Site hosted by Angelfire.com: Build your free website today!
{radiohaha logo}the online encyclopaedia of contemporary british radio comedy
[Programme Index]
[Front Page]
[Name Index]

Sorry About Last Night

Radio 4
1999 (five episodes)

Alexei Sayle's first radio series (as writer) could safely be described as 'different'.  OK, in plan, it was a standard-issue sitcom about a married couple's standard-issue rocky relationship.  Sayle being Sayle, however, there were various additional factors to take on board.  She, Julie (Siobhan Redmond) was a high-flying liberal lawyer with an unbelievably messy flat and a tendency to invite Tony and Cherie Blair round for dinner; he, Andy (Sayle) was an ex-soldier, not flying at any particular height, meticulously tidy but prone to attracting the company of paranoid assassins.  With hilarious consequences.  The regular cast of characters was rounded out by Andy's father and brother (Harry Towb and Gary Bleasedale) and, uniquely, a trio of political refugees (Adjoa Andoh, Nadim Sawalha and Chris Pavlo) whom Julie had got to know in the course of her regular work on asylum applications.  Mrs Abasanjo, Mr Hamad and Mr Lukic were constantly inquisitive as to the intimate details of Julie and Andy's relationship, acting as something between a blatant narrative device and a Greek chorus. 

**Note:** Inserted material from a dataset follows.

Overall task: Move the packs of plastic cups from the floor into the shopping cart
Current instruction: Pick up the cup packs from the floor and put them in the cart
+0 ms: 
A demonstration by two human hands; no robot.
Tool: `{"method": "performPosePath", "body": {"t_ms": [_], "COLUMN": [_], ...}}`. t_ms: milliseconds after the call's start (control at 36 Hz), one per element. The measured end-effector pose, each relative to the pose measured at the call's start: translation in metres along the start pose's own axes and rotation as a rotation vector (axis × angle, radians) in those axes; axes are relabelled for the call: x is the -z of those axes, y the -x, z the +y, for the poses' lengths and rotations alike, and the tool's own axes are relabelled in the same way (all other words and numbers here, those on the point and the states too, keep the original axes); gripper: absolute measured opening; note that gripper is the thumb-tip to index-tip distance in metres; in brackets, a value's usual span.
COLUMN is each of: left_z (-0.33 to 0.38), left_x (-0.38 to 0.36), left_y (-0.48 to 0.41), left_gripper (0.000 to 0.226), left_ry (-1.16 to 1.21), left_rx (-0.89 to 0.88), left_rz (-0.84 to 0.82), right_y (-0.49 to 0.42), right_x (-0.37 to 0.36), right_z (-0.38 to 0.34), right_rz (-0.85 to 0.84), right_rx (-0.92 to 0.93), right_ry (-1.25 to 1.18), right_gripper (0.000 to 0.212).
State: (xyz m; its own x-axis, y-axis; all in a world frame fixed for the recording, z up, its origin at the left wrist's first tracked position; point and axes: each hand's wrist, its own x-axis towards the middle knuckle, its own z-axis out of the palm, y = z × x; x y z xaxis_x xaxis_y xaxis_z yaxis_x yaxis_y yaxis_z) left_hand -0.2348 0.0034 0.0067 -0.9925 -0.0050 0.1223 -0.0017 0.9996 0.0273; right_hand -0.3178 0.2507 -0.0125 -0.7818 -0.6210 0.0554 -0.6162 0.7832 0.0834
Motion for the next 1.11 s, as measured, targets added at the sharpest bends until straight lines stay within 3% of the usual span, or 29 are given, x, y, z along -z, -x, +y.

Then there were the weird features.  The occasional eight-hour Special Branch interrogation and a honeymoon deliberately spent at Heathrow Airport were as nothing compared to a selection of serious flights into fantasy.  These mostly occurred during Andy and Julie's various house-viewings -- although married (just about), they had not yet progressed to living together -- which brought them into contact with a perfect simulated 'show family', a ravening monster of undefined aspect, and a couple of frustrated Daleks with predictable views on the immigration issue.  Additional complications ensued when the government computer in charge of processing refugee applications developed not only a conscience, but also a gender identity and a TV sitcom pilot... 

In short, this was one of the most innovative series of recent years (despite being undertaken without the greatest degree of enthusiasm ever displayed in the history of comedy, if we are to take at face value certain comments, regarding the trajectory of Sayle's career, dropped into the script with the subtlety of your average housebrick).  The supporting cast included Doon MacKichan and Simon Greenall in a variety of roles.